**Task description**
Each record below needs to be reproduced precisely, though not its pictures.

**Information provided**

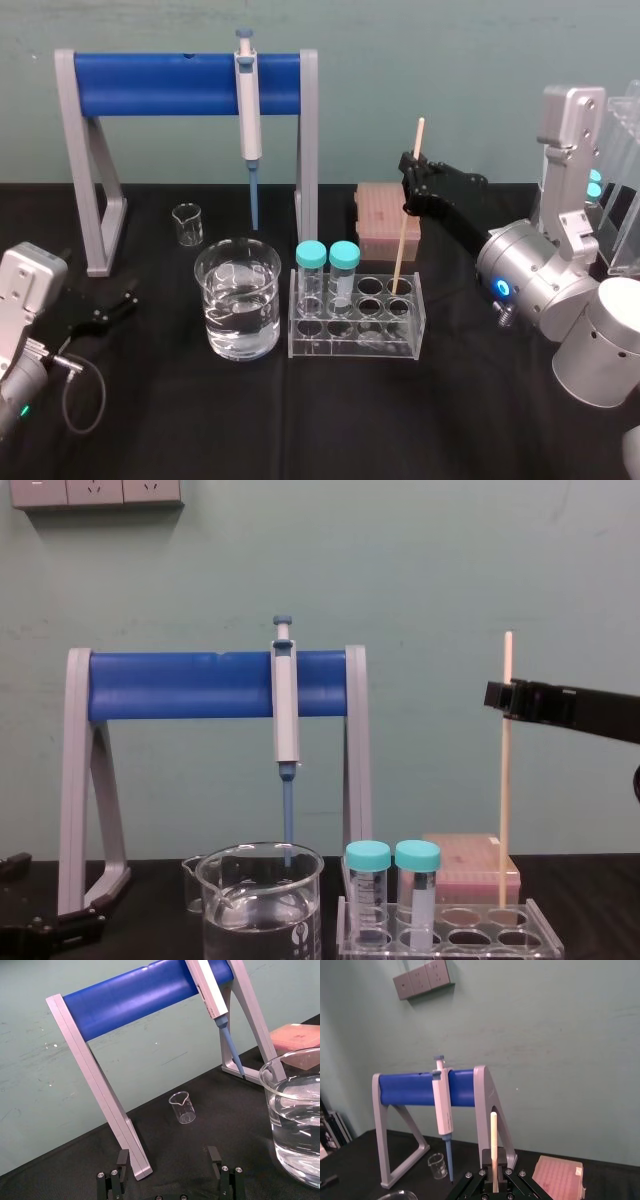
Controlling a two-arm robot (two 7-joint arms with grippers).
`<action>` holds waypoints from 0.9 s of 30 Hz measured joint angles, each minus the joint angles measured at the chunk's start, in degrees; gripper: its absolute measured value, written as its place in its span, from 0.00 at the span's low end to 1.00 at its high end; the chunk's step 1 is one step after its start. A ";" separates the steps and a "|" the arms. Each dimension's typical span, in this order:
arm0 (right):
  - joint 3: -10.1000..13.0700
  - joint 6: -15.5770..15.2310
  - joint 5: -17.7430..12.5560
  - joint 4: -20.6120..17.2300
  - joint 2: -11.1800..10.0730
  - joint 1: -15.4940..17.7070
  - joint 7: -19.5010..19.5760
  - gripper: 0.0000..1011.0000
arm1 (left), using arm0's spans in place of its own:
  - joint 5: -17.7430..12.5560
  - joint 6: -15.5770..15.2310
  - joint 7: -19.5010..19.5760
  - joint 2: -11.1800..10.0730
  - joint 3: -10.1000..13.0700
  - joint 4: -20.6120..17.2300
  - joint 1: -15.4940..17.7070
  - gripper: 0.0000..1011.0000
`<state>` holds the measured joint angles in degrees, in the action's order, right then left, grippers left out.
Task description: Hold the thermometer with one hand and immerse one end into the beaker, then reinsert it into the test tube rack.
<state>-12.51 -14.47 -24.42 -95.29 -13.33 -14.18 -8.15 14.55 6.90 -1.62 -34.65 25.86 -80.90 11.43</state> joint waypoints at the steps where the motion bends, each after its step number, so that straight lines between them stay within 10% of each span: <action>1: -0.09 -0.02 0.09 0.11 -0.07 -0.01 -0.07 0.05 | 0.00 0.00 0.00 0.00 0.00 0.00 0.00 0.99; 27: -1.08 1.62 3.55 1.86 -1.02 1.28 -1.59 0.05 | 0.00 0.00 0.00 0.00 0.00 0.00 0.00 0.99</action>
<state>-13.59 -12.86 -20.87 -93.43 -14.35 -12.89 -9.74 14.55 6.91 -1.62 -34.65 25.86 -80.90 11.43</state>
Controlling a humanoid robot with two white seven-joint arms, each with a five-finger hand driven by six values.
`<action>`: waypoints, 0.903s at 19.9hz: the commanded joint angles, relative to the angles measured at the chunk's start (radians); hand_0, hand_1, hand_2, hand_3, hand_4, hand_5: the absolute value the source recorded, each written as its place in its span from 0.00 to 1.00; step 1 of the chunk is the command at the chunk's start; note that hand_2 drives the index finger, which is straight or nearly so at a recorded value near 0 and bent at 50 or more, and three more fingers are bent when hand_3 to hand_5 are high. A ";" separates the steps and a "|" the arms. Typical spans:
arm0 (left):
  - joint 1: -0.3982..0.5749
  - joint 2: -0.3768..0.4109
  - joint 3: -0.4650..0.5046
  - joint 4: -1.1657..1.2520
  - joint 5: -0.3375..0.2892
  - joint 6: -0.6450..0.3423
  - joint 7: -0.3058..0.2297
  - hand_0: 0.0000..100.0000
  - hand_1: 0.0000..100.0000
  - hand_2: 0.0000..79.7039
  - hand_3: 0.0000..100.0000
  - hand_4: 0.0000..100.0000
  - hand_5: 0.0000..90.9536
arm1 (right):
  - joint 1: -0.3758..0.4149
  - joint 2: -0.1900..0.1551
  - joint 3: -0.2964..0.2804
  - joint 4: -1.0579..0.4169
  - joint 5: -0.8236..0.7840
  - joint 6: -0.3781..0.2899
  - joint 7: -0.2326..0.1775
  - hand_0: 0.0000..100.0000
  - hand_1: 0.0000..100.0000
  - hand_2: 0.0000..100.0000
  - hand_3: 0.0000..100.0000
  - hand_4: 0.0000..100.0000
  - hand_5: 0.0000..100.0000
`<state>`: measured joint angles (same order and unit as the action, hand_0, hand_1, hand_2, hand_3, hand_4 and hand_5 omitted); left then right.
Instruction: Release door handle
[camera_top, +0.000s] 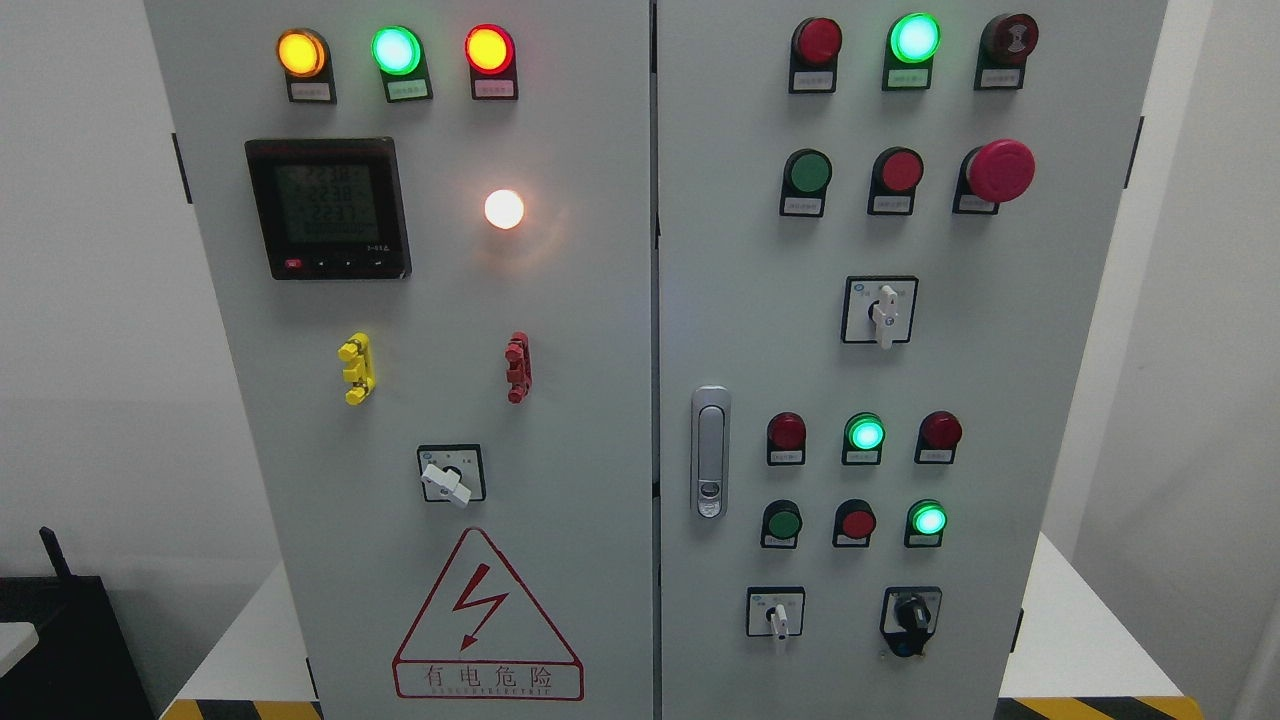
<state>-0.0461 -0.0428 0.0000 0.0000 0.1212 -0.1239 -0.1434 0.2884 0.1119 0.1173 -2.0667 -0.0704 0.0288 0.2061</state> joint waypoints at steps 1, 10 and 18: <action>0.000 0.000 0.011 0.017 0.000 0.003 0.001 0.12 0.39 0.00 0.00 0.00 0.00 | -0.002 -0.014 0.002 0.002 -0.008 -0.001 -0.010 0.40 0.00 0.00 0.05 0.00 0.00; 0.000 0.000 0.011 0.017 0.000 0.003 0.001 0.12 0.39 0.00 0.00 0.00 0.00 | -0.002 -0.043 0.012 -0.003 0.116 -0.059 -0.091 0.38 0.01 0.00 0.12 0.06 0.00; 0.000 0.000 0.011 0.017 0.000 0.001 0.001 0.12 0.39 0.00 0.00 0.00 0.00 | -0.089 -0.049 0.022 0.080 0.861 -0.351 -0.247 0.33 0.22 0.00 0.53 0.51 0.53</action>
<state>-0.0459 -0.0428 0.0000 0.0000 0.1212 -0.1214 -0.1435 0.2686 0.0792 0.1272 -2.0475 0.3958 -0.2805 0.0048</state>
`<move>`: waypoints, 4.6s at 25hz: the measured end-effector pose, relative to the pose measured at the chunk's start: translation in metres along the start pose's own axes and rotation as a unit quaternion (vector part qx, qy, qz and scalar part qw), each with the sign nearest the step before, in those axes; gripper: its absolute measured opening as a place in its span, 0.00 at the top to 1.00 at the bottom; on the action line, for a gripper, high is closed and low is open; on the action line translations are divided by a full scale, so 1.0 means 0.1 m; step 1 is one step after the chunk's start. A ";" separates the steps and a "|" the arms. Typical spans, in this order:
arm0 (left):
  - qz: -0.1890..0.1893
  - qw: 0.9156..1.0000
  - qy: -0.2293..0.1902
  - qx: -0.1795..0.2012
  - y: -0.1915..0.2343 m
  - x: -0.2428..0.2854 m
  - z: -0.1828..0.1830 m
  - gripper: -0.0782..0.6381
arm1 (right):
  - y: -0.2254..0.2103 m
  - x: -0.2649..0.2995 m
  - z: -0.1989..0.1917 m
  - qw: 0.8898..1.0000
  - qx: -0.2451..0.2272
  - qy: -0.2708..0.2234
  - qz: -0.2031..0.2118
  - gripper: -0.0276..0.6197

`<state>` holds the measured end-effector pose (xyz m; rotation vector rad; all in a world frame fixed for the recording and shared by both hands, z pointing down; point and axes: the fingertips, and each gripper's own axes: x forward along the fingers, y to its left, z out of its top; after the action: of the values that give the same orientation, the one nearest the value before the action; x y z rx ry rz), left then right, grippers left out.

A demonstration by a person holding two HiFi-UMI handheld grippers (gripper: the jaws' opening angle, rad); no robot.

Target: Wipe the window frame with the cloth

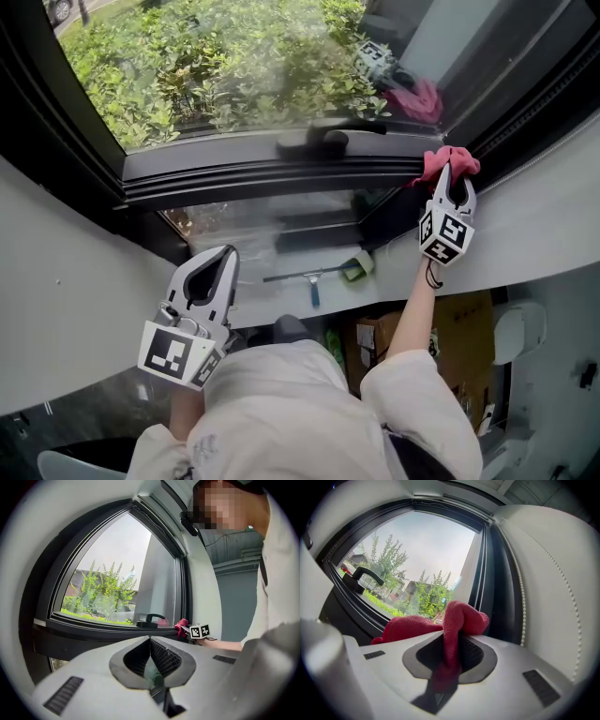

**Task output**
Controlling a two-arm robot (two 7-joint arms with grippers).
`<action>` holds waypoints from 0.9 s of 30 Hz measured joint angles, each minus the joint angles measured at the chunk's start, in degrees; gripper: its absolute measured value, written as its place in its span, from 0.00 at the span's low end to 1.00 at its high end; the chunk's step 1 is one step after its start. A ";" separates the steps and a "|" the arms. Each dimension's typical span, in this order:
arm0 (right):
  - joint 3: -10.1000..13.0700
  - joint 6: -15.5770..15.2310
  - joint 5: -17.7430..12.5560
  - joint 4: -20.6120..17.2300
  - joint 2: -11.1800..10.0730
  - joint 1: -15.4940..17.7070
  - joint 7: -19.5010..19.5760
  - gripper: 0.0000..1011.0000
arm1 (left), using arm0's spans in place of its own:
  - joint 5: -17.7430..12.5560
  - joint 6: -15.5770..15.2310
  - joint 7: -19.5010..19.5760
  - joint 2: -11.1800..10.0730
  - joint 3: -10.1000..13.0700
  - joint 4: -20.6120..17.2300
  - joint 1: -15.4940..17.7070
  - gripper: 0.0000..1011.0000
`<state>` holds the measured joint angles in degrees, in the action's order, right then left, grippers left out.
Task description: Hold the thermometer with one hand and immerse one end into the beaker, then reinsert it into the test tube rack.
<state>-12.51 -14.47 -24.42 -95.29 -13.33 -14.18 -8.15 14.55 6.90 -1.62 -34.65 25.86 -80.90 11.43</state> joint waypoints at the steps where the motion bends, each after its step number, so that straight lines between them stay within 10% of each span: <action>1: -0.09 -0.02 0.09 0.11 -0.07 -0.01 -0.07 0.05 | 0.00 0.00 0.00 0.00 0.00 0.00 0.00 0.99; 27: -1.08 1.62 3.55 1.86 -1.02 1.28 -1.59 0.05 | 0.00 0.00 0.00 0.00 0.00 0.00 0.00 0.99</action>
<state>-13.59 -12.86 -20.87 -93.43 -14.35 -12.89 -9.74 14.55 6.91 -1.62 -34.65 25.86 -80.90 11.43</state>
Controlling a humanoid robot with two white seven-joint arms, each with a five-finger hand driven by six values.
`<action>`: waypoints, 0.903s at 19.9hz: the commanded joint angles, relative to the angles measured at the chunk's start (radians); hand_0, hand_1, hand_2, hand_3, hand_4, hand_5: the absolute value the source recorded, each written as its place in its span from 0.00 to 1.00; step 1 of the chunk is the command at the chunk's start; note that hand_2 drives the index finger, which is straight or nearly so at a recorded value near 0 and bent at 50 or more, and three more fingers are bent when hand_3 to hand_5 are high. A ";" separates the steps and a "|" the arms. Typical spans:
arm0 (left):
  - joint 1: -0.3982..0.5749
  - joint 2: -0.3768..0.4109
  - joint 3: -0.4650..0.5046
  - joint 4: -1.1657..1.2520
  - joint 5: -0.3375..0.2892
  - joint 6: -0.6450..0.3423
  - joint 7: -0.3058..0.2297
  - hand_0: 0.0000..100.0000
  - hand_1: 0.0000..100.0000
  - hand_2: 0.0000..79.7039
  - hand_3: 0.0000..100.0000
  - hand_4: 0.0000..100.0000
  - hand_5: 0.0000..90.9536
arm1 (right):
  - joint 1: -0.3758..0.4149
  - joint 2: -0.1900..0.1551
  - joint 3: -0.2964..0.2804
  - joint 4: -1.0579..0.4169
  - joint 5: -0.8236..0.7840
  - joint 6: -0.3781..0.2899
  - joint 7: -0.2326..0.1775
  - hand_0: 0.0000..100.0000
  - hand_1: 0.0000..100.0000
  - hand_2: 0.0000..100.0000
  - hand_3: 0.0000..100.0000
  - hand_4: 0.0000..100.0000
  - hand_5: 0.0000..100.0000
`<state>`: measured joint angles (same order and unit as the action, hand_0, hand_1, hand_2, hand_3, hand_4 and hand_5 omitted); left then right.
Instruction: Release door handle
[camera_top, +0.000s] 
<state>-0.0461 -0.0428 0.0000 0.0000 0.1212 -0.1239 -0.1434 0.2884 0.1119 0.1173 -2.0667 -0.0704 0.0288 0.2061</state> joint waypoints at steps 1, 10 and 18: <action>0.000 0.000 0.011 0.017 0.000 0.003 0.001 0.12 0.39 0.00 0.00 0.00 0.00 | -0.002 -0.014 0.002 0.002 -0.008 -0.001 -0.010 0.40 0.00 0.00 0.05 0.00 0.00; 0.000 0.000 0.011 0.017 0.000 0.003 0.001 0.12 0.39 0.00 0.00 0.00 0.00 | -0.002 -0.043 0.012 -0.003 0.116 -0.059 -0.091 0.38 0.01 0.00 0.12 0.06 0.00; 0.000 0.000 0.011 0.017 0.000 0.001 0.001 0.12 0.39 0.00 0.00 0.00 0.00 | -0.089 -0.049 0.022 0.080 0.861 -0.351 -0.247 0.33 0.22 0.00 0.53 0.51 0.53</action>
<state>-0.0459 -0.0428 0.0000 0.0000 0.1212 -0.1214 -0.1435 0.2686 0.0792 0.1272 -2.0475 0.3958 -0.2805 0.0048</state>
`<move>`: waypoints, 4.6s at 25hz: the measured end-effector pose, relative to the pose measured at the chunk's start: translation in metres along the start pose's own axes and rotation as a unit quaternion (vector part qx, qy, qz and scalar part qw), each with the sign nearest the step before, in those axes; gripper: its absolute measured opening as a place in its span, 0.00 at the top to 1.00 at the bottom; on the action line, for a gripper, high is closed and low is open; on the action line translations are divided by a full scale, so 1.0 means 0.1 m; step 1 is one step after the chunk's start. A ";" separates the steps and a "|" the arms. Typical spans, in this order:
arm0 (left):
  - qz: -0.1890..0.1893
  - qw: 0.9156..1.0000
  - qy: -0.2293..0.1902
  - qx: -0.1795..0.2012
  - y: -0.1915..0.2343 m
  - x: -0.2428..0.2854 m
  - z: -0.1828..0.1830 m
  - gripper: -0.0782..0.6381
arm1 (right):
  - y: -0.2254..0.2103 m
  - x: -0.2649..0.2995 m
  - z: -0.1989..0.1917 m
  - qw: 0.8898..1.0000
  - qx: -0.2451..0.2272
  - qy: -0.2708..0.2234
  - qz: -0.2031..0.2118
  - gripper: -0.0276..0.6197

`<state>` holds the measured end-effector pose (xyz m; rotation vector rad; all in a world frame fixed for the recording and shared by both hands, z pointing down; point and axes: the fingertips, and each gripper's own axes: x forward along the fingers, y to its left, z out of its top; after the action: of the values that give the same orientation, the one nearest the value before the action; x y z rx ry rz), left then right, grippers left out.

A demonstration by a person holding two HiFi-UMI handheld grippers (gripper: the jaws' opening angle, rad); no robot.

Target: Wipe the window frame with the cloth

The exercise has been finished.